Professor and Associate Dean for Research Karen Meneses, PhD, RN, FAAN, was thrilled to see Cherven and Wells join the ranks of RWJF Future of Nursing Scholars.
“When you think about Brooke Cherven and Rachel Wells, you think about two very bright, passionate young nurses who are dedicated to improving the health of the patient population,” Meneses said. “Along with Jacqueline Vo, we have been very successful in our selection process for our first two cohorts of RWJF Future of Nursing Scholars.”
Cherven and Wells are excited about the doors their involvement in the program can open for them down the road.
Wells, a 2010 graduate of the School’s first Accelerated Master’s in Nursing Pathway (AMNP) class, previously worked in heart and lung transplant, cardiac ICU, outpatient cardiology and psychiatric settings throughout Alabama. Prior to starting the PhD program, she worked as a research nurse coordinator/nurse coach in the ENABLE: CHF-PC study under the guidance of her now mentor, Professor and Marie L. O’Koren Endowed Chair Marie Bakitas, DNSc, CRPN, NP-C, AOCN, ACHPN, FAAN, with a focus on palliative care.
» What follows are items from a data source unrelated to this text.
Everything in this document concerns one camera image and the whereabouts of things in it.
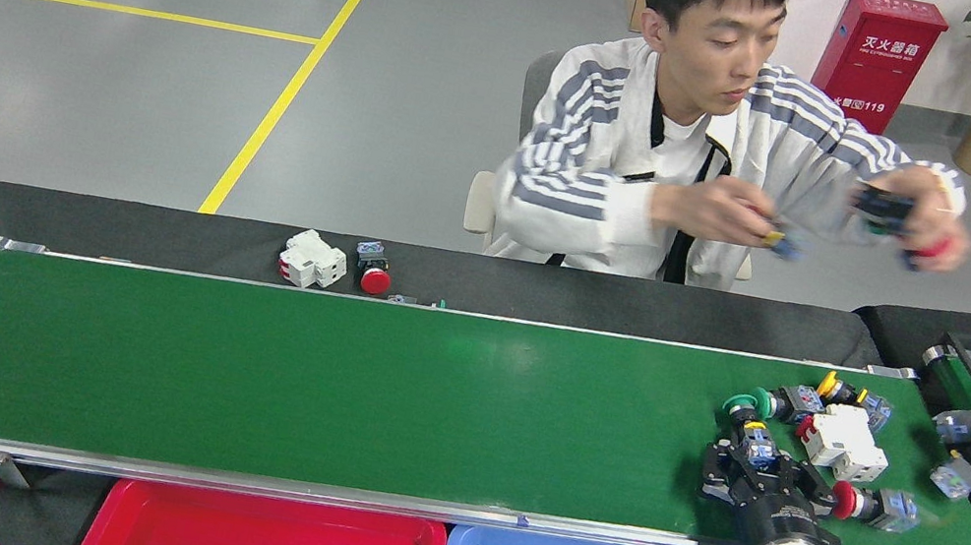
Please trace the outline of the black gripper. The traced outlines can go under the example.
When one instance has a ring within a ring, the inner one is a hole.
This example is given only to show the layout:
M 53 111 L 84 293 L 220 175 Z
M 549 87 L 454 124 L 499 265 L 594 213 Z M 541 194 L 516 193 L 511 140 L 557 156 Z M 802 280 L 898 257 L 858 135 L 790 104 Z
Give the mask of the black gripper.
M 837 498 L 811 462 L 782 454 L 763 493 L 759 471 L 729 439 L 708 444 L 701 465 L 698 491 L 733 507 L 742 545 L 831 545 L 817 519 L 832 516 Z

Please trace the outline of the person's right hand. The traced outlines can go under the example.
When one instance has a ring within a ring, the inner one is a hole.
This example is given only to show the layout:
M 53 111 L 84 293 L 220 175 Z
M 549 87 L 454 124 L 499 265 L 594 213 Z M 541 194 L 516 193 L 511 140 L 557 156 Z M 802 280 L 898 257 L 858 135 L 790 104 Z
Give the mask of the person's right hand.
M 775 206 L 764 190 L 723 176 L 690 185 L 658 184 L 648 211 L 652 226 L 679 229 L 706 242 L 758 248 L 777 230 Z

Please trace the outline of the person's left hand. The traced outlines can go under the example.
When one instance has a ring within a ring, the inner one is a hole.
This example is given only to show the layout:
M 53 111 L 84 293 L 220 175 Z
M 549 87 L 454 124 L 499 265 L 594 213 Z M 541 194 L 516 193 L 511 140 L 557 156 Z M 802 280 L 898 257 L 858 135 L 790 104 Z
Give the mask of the person's left hand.
M 870 185 L 913 201 L 900 244 L 919 273 L 950 273 L 971 254 L 971 236 L 945 178 L 929 166 L 908 164 L 873 177 Z

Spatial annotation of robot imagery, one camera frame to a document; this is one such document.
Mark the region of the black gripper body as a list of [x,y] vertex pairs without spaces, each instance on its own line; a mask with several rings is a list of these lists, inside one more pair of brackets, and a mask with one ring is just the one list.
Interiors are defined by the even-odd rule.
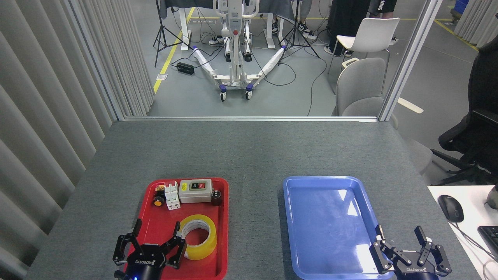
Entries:
[[127,258],[125,280],[159,280],[167,258],[161,244],[144,243]]
[[394,268],[398,280],[439,280],[434,265],[430,263],[425,263],[423,266],[396,263]]

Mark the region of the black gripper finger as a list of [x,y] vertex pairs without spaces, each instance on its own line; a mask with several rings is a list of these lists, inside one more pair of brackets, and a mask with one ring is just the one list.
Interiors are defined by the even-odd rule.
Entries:
[[112,257],[116,265],[119,266],[126,263],[125,248],[128,243],[132,243],[132,246],[135,248],[135,251],[139,252],[139,255],[144,254],[144,250],[142,249],[141,245],[139,245],[137,240],[141,227],[142,227],[142,220],[137,219],[132,232],[127,233],[126,235],[120,234],[119,237],[117,238],[116,247],[114,248],[114,254]]
[[369,250],[379,274],[385,274],[393,269],[395,260],[400,260],[405,265],[413,264],[401,250],[386,241],[381,225],[375,227],[375,232],[376,240],[372,242]]
[[421,249],[417,253],[416,265],[423,266],[425,263],[430,263],[434,265],[438,277],[444,278],[449,275],[452,272],[452,268],[447,259],[444,247],[434,244],[433,241],[427,238],[422,227],[416,227],[414,232],[421,245]]
[[[184,238],[182,238],[180,227],[175,227],[173,230],[172,238],[160,245],[160,253],[164,257],[164,264],[162,266],[171,266],[174,269],[179,269],[181,264],[181,257],[184,256],[187,244]],[[173,256],[167,257],[167,255],[176,249]]]

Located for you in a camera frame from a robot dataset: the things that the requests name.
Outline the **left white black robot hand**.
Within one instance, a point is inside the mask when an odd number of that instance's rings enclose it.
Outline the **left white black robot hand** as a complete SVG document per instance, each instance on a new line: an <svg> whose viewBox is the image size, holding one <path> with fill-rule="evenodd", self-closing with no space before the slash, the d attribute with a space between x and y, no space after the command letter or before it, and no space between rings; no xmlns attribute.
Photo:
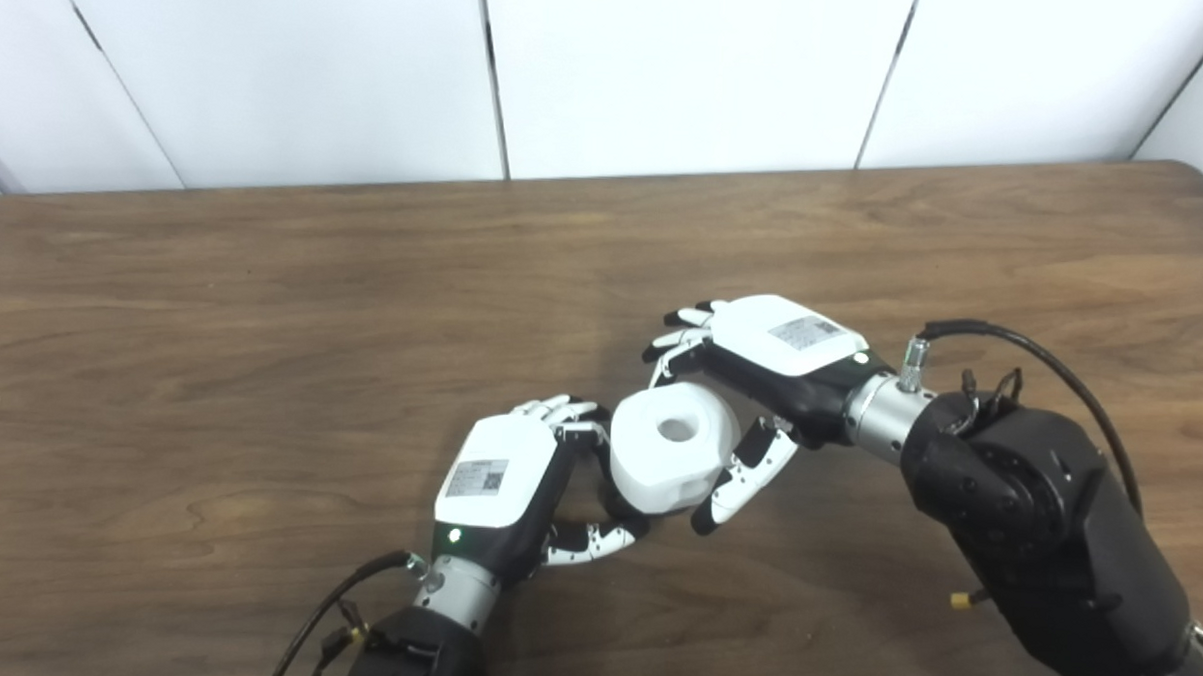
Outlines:
<svg viewBox="0 0 1203 676"><path fill-rule="evenodd" d="M503 589L543 567L571 567L642 541L642 512L600 520L557 514L579 461L593 457L609 476L611 413L568 393L543 397L478 420L432 506L431 552L482 568Z"/></svg>

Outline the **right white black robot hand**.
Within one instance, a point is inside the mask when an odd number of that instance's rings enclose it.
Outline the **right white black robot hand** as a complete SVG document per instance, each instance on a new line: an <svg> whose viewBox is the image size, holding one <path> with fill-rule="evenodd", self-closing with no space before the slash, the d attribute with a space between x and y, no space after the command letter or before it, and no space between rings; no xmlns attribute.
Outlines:
<svg viewBox="0 0 1203 676"><path fill-rule="evenodd" d="M713 300L670 312L669 332L642 350L651 387L701 372L764 409L722 461L719 478L692 512L710 535L741 512L802 447L849 446L849 403L896 370L861 333L781 295Z"/></svg>

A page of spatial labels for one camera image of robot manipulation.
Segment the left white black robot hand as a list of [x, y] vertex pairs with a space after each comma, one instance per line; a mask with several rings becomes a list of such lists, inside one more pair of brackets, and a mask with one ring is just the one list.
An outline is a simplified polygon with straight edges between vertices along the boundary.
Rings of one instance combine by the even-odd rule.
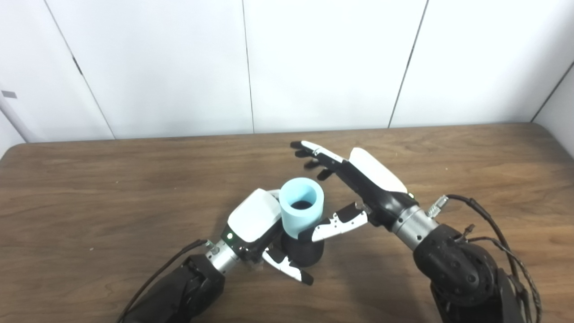
[[209, 261], [223, 275], [240, 262], [267, 262], [298, 282], [312, 286], [314, 278], [295, 264], [275, 239], [284, 233], [278, 190], [254, 190], [229, 215]]

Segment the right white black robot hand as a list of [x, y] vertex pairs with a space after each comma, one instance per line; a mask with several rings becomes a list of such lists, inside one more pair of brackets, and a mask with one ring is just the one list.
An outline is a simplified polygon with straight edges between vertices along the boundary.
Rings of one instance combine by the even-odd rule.
[[400, 215], [418, 203], [410, 196], [406, 186], [386, 167], [364, 149], [355, 147], [348, 159], [309, 141], [292, 141], [298, 158], [309, 157], [305, 169], [322, 166], [317, 179], [324, 181], [337, 175], [362, 201], [336, 211], [332, 217], [301, 231], [299, 241], [318, 242], [355, 230], [366, 223], [391, 230]]

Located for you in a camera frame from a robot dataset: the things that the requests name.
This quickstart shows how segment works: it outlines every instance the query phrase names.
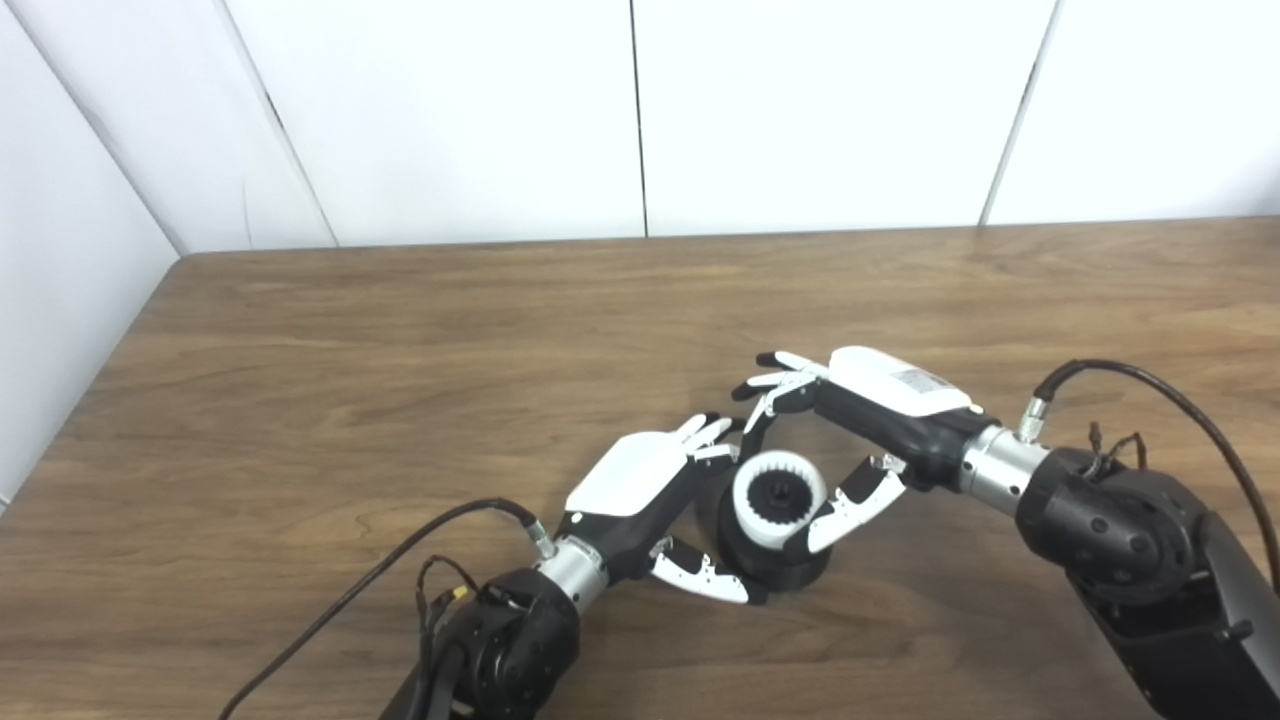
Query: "black cable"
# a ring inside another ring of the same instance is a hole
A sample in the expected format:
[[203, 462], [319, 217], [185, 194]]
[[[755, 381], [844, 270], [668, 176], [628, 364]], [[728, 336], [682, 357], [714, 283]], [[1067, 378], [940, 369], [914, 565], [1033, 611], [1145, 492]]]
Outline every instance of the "black cable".
[[506, 512], [520, 520], [521, 527], [526, 529], [538, 524], [536, 515], [526, 510], [524, 506], [503, 497], [472, 500], [471, 502], [463, 502], [457, 507], [445, 510], [435, 519], [433, 519], [428, 524], [415, 530], [413, 534], [404, 538], [404, 541], [401, 542], [398, 546], [396, 546], [396, 550], [392, 550], [390, 553], [387, 555], [387, 557], [384, 557], [378, 565], [374, 565], [372, 570], [365, 573], [364, 578], [357, 580], [356, 584], [351, 585], [351, 588], [347, 592], [342, 593], [342, 596], [337, 601], [334, 601], [334, 603], [330, 605], [324, 612], [321, 612], [320, 616], [316, 618], [315, 621], [311, 623], [311, 625], [306, 630], [302, 630], [302, 634], [298, 635], [297, 639], [289, 643], [289, 646], [285, 647], [280, 652], [280, 655], [276, 655], [275, 659], [266, 665], [266, 667], [259, 671], [257, 675], [253, 675], [253, 678], [250, 679], [250, 682], [244, 683], [244, 687], [237, 691], [236, 694], [232, 696], [232, 698], [227, 702], [227, 706], [223, 707], [223, 711], [218, 714], [218, 720], [229, 720], [232, 712], [236, 711], [236, 707], [239, 706], [239, 703], [243, 702], [250, 693], [252, 693], [255, 689], [257, 689], [259, 685], [266, 682], [266, 679], [270, 678], [276, 670], [279, 670], [282, 665], [288, 662], [291, 657], [293, 657], [300, 650], [302, 650], [302, 646], [305, 646], [312, 637], [315, 637], [315, 634], [319, 633], [321, 628], [329, 624], [329, 620], [333, 620], [335, 615], [342, 612], [342, 610], [347, 607], [347, 605], [349, 605], [352, 600], [356, 600], [356, 596], [358, 596], [365, 588], [367, 588], [374, 580], [376, 580], [379, 575], [385, 573], [388, 568], [394, 565], [396, 561], [399, 560], [406, 552], [412, 550], [415, 544], [421, 542], [422, 538], [435, 532], [435, 529], [439, 528], [440, 525], [451, 520], [454, 520], [462, 515], [466, 515], [467, 512], [475, 512], [476, 510], [498, 510]]
[[476, 584], [475, 579], [467, 573], [462, 565], [458, 565], [452, 559], [443, 555], [433, 555], [426, 559], [422, 568], [417, 571], [417, 583], [413, 591], [413, 602], [417, 605], [417, 680], [413, 683], [413, 700], [410, 702], [408, 715], [406, 720], [420, 720], [426, 712], [426, 683], [430, 679], [431, 671], [431, 641], [435, 639], [435, 625], [439, 623], [440, 618], [449, 605], [457, 600], [454, 591], [444, 591], [430, 605], [426, 602], [426, 593], [422, 585], [426, 582], [426, 573], [436, 562], [444, 562], [445, 565], [453, 568], [462, 582], [466, 584], [467, 589], [480, 594], [480, 587]]
[[1179, 410], [1187, 414], [1188, 418], [1194, 420], [1196, 424], [1204, 430], [1204, 434], [1213, 441], [1219, 452], [1222, 454], [1222, 459], [1226, 460], [1226, 465], [1231, 469], [1231, 473], [1235, 474], [1235, 479], [1240, 484], [1240, 489], [1244, 492], [1245, 500], [1249, 501], [1249, 507], [1253, 510], [1253, 516], [1258, 520], [1258, 528], [1262, 530], [1262, 546], [1266, 548], [1267, 566], [1271, 571], [1271, 587], [1275, 593], [1280, 596], [1280, 542], [1276, 541], [1276, 529], [1275, 525], [1271, 524], [1271, 514], [1267, 511], [1267, 505], [1262, 500], [1262, 493], [1258, 492], [1258, 486], [1253, 482], [1253, 477], [1249, 475], [1249, 471], [1244, 468], [1244, 461], [1240, 460], [1235, 448], [1231, 447], [1231, 443], [1226, 439], [1226, 436], [1222, 434], [1222, 430], [1217, 429], [1213, 420], [1210, 420], [1208, 415], [1206, 415], [1203, 410], [1197, 407], [1194, 402], [1179, 392], [1174, 386], [1166, 383], [1147, 370], [1143, 370], [1142, 368], [1129, 365], [1128, 363], [1119, 363], [1116, 360], [1091, 357], [1065, 363], [1061, 368], [1050, 373], [1032, 395], [1043, 400], [1046, 404], [1052, 402], [1053, 393], [1062, 387], [1062, 383], [1082, 370], [1110, 370], [1146, 383], [1148, 387], [1176, 405]]

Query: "robotic hand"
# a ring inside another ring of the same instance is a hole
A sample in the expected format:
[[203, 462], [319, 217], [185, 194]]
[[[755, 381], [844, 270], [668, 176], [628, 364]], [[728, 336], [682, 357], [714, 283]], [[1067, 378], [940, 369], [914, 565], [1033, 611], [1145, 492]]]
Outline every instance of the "robotic hand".
[[581, 614], [623, 579], [653, 575], [696, 594], [763, 603], [759, 585], [668, 534], [703, 486], [736, 464], [737, 447], [722, 442], [736, 429], [700, 414], [675, 432], [618, 439], [570, 493], [543, 560], [479, 588], [381, 720], [532, 717], [577, 660]]
[[1011, 516], [1028, 548], [1066, 571], [1161, 716], [1280, 717], [1280, 600], [1222, 519], [1171, 475], [1147, 469], [1140, 438], [1137, 469], [1115, 461], [1115, 450], [1103, 455], [1096, 428], [1089, 451], [1036, 442], [1053, 392], [1076, 372], [1115, 370], [1149, 384], [1222, 451], [1262, 521], [1276, 574], [1274, 529], [1248, 473], [1167, 383], [1108, 360], [1073, 361], [1046, 378], [1011, 430], [950, 383], [868, 347], [836, 350], [826, 366], [790, 352], [756, 361], [778, 372], [733, 391], [735, 400], [759, 396], [744, 459], [759, 451], [778, 414], [810, 409], [890, 454], [855, 470], [785, 539], [774, 562], [812, 562], [906, 487], [969, 495]]

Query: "black robotic arm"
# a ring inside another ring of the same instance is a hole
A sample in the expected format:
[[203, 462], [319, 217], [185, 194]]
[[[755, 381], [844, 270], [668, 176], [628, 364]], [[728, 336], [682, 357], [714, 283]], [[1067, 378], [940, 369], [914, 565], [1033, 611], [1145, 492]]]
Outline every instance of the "black robotic arm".
[[[1053, 392], [1075, 372], [1143, 375], [1224, 451], [1263, 524], [1275, 568], [1274, 528], [1243, 464], [1203, 413], [1167, 383], [1119, 363], [1073, 361], [1037, 389], [1014, 430], [950, 383], [872, 348], [840, 348], [829, 366], [788, 352], [760, 355], [758, 364], [780, 372], [733, 391], [736, 400], [760, 396], [744, 455], [759, 451], [778, 414], [810, 409], [890, 454], [841, 483], [787, 538], [778, 562], [805, 562], [882, 510], [859, 512], [851, 498], [874, 497], [886, 484], [970, 495], [1011, 516], [1028, 548], [1065, 570], [1161, 716], [1280, 717], [1280, 598], [1222, 519], [1144, 461], [1126, 468], [1098, 448], [1051, 450], [1037, 442]], [[835, 533], [820, 529], [841, 514], [860, 521], [845, 521]]]

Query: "wooden table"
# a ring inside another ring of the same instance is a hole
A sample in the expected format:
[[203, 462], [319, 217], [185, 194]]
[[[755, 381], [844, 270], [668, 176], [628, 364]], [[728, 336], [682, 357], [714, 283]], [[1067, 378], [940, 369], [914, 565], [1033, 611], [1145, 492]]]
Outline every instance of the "wooden table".
[[[188, 258], [0, 519], [0, 717], [211, 719], [428, 518], [504, 495], [554, 519], [618, 436], [733, 410], [764, 350], [877, 346], [1006, 420], [1062, 360], [1134, 361], [1219, 420], [1280, 510], [1277, 252], [1280, 219], [1249, 219]], [[1050, 442], [1142, 429], [1261, 560], [1171, 406], [1107, 375], [1060, 397]], [[828, 479], [869, 451], [817, 418], [776, 428]], [[677, 530], [707, 544], [709, 506]], [[500, 518], [425, 544], [484, 578], [530, 561]], [[416, 565], [238, 717], [375, 717], [412, 660]], [[1153, 715], [1011, 523], [936, 492], [763, 609], [613, 588], [543, 716]]]

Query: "metal connector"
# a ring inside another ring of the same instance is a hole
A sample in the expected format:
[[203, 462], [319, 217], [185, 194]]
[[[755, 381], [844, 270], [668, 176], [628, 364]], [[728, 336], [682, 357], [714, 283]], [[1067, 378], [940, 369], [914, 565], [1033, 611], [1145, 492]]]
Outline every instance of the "metal connector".
[[1018, 421], [1018, 439], [1028, 445], [1039, 438], [1044, 429], [1044, 415], [1048, 414], [1048, 402], [1038, 397], [1032, 397], [1023, 411], [1023, 419]]
[[538, 548], [538, 555], [543, 560], [556, 557], [556, 543], [547, 534], [547, 528], [543, 527], [541, 521], [535, 520], [532, 525], [525, 528], [525, 532], [529, 533], [529, 539], [534, 542], [534, 547]]

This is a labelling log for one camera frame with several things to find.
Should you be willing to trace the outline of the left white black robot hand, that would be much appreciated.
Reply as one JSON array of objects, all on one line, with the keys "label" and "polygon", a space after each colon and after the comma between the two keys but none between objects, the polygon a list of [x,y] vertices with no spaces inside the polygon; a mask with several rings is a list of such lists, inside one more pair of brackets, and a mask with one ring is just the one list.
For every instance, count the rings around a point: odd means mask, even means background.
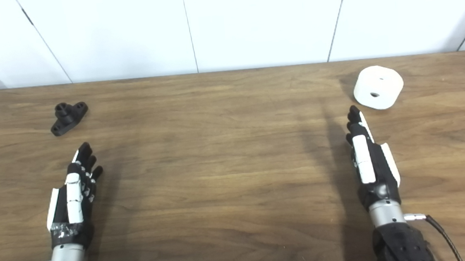
[{"label": "left white black robot hand", "polygon": [[95,166],[96,161],[90,144],[84,142],[67,167],[64,185],[52,190],[46,223],[52,248],[63,244],[89,248],[96,230],[93,201],[103,173],[102,166]]}]

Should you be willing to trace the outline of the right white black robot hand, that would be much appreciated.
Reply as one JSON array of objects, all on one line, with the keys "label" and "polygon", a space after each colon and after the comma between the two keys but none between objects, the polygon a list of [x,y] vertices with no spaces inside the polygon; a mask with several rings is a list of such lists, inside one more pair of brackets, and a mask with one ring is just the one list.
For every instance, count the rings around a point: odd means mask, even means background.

“The support the Robert Wood Johnson Foundation provides you as a future nurse scientist is amazing,” Wells said. “This is going to be a great jumping off point for me professionally. There will be so many opportunities that come out of this and so much exposure to other routes of funding and ideas.
“This will provide me a really solid foundation on which to build my career, and, my hope is, find novel and economically effective ways to deliver palliative care to communities that so desperately need it.”
Cherven, who for almost 15 years has worked as a nurse in the Aflac Cancer and Blood Disorder’s Center at Children’s Healthcare of Atlanta, has a focus on pediatric oncology and the health and quality of life of childhood cancer survivors. Her mentor in the School is Associate Professor Wendy Landier, PhD, RN.
Cherven is looking forward to the webinars, the one-week in-person immersion for her and Landier at the RWJF Summer Institute, and the opportunities to interact with some of the nation’s top PhD students and other mentors the program provides.
“One of the things that is really exciting is that, as part of the program, the other RWJF Future of Nursing Scholars around the country will be my peers, and potential future collaborators, as I move from PhD student to novice researcher to a more experienced researcher,” Cherven said. “It is such an honor, and I am really excited to have the opportunity to network with other scholars as well as the support that will be provided through the RWJF Scholars program. That will add a whole other layer to the PhD program at the UAB School of Nursing.”
The Future of Nursing Scholars program provides grants to schools of nursing to provide scholarships to PhD candidates who will commit to completing the program in three years. The UAB School of Nursing is one of only 32 schools nationwide to receive funding this year.
The Future of Nursing Scholars program was launched in 2014 with an inaugural cohort of 16 scholars and is now supporting 117 scholars over three cohorts.
The multi-funder initiative also aims to address the issue of the age at which nurses in the United States get their PhDs. Currently, the average age is 46 – 13 years older than PhD earners in other fields.
The program will provide an incentive for nurses to start PhD programs earlier so that they can have longer leadership careers after earning their PhDs.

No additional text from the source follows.